Research
| Title: | Eutrophication amplifies Microcystis response to increasing winter temperatures, intensifying winter blooms |
|---|---|
| First author: | Cai, Pei; Wu, Huaming; Pan, Min; Cao, Guangxiu; Wu, Xingqiang; Tian, Cuicui; Wang, Chunbo; Xiao, Bangding |
| Journal: | JOURNAL OF APPLIED PHYCOLOGY |
| Years: | 2025 |
| DOI: | 10.1007/s10811-025-03584-z |
| Abstract: | Toxic Microcystis blooms often occur during summer and autumn and disappear in the winter. However, increasing observational evidence has suggested prolonged Microcystis blooms, extending into winter worldwide.
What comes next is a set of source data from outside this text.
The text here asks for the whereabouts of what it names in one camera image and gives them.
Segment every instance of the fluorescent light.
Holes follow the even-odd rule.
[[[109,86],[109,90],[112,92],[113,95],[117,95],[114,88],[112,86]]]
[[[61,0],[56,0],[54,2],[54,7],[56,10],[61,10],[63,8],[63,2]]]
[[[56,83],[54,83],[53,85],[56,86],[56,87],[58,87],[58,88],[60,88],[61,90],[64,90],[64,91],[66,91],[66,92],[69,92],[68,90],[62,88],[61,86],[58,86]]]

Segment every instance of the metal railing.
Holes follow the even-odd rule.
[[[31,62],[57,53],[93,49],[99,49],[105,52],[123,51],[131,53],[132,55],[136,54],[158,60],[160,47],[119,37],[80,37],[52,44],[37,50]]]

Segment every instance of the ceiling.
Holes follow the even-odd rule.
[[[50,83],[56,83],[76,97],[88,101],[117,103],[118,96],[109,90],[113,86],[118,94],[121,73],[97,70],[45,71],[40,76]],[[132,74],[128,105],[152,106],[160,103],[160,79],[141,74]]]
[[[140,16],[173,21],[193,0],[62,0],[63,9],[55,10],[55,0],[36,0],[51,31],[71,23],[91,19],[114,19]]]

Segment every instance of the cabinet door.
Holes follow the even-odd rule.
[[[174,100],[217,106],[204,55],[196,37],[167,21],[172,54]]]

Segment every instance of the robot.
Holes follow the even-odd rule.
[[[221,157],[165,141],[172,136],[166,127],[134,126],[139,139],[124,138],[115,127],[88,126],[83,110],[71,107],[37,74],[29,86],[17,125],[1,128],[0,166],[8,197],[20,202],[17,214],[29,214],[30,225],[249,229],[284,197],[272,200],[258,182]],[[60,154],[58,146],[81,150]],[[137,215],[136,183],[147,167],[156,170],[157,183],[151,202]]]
The underlying mechanisms, including those associated with global warming and eutrophication, remain unclear. In this study, we examined the integrated effects of eutrophication and temperatures on the survival, regrowth, and buoyancy of Microcystis colonies in environments where temperatures were low (4, 8, 12, and 8 +/- 4 degrees C, representing the overwintering phase) and increased to a constant 25 degrees C (representing the recovery phase). Our results uncovered that eutrophication exacerbates the stimulating impact of warm winter temperatures on the survival and growth of overwintering Microcystis. Low nutrients (TN:1.21 mg L-1, TP:0.064 mg L-1) suppress the survival and growth of Microcystis during overwintering and recovery phases, even when the winter temperature increases to 12 degrees C. In contrast, Microcystis gradually grew at 4 degrees C under a high nutrient treatment (TN:14.63 mg L-1, TP:0.987 mg L-1). Chlorophyll fluorescence suggested such responses were likely caused by elevated nutrients, which significantly improved Microcystis' photoprotection, limiting photodamage under low temperature and light conditions. Furthermore, nutrient enrichment enabled buoyancy recovery, allowing Microcystis to float upward during the recovery phase. These findings suggest a reduced bottleneck threshold of temperature triggering winter Microcystis blooms at higher nutrient levels, underscoring the importance of nutrient control in managing cyanobacterial blooms and lake ecosystems under climatically dynamic conditions. |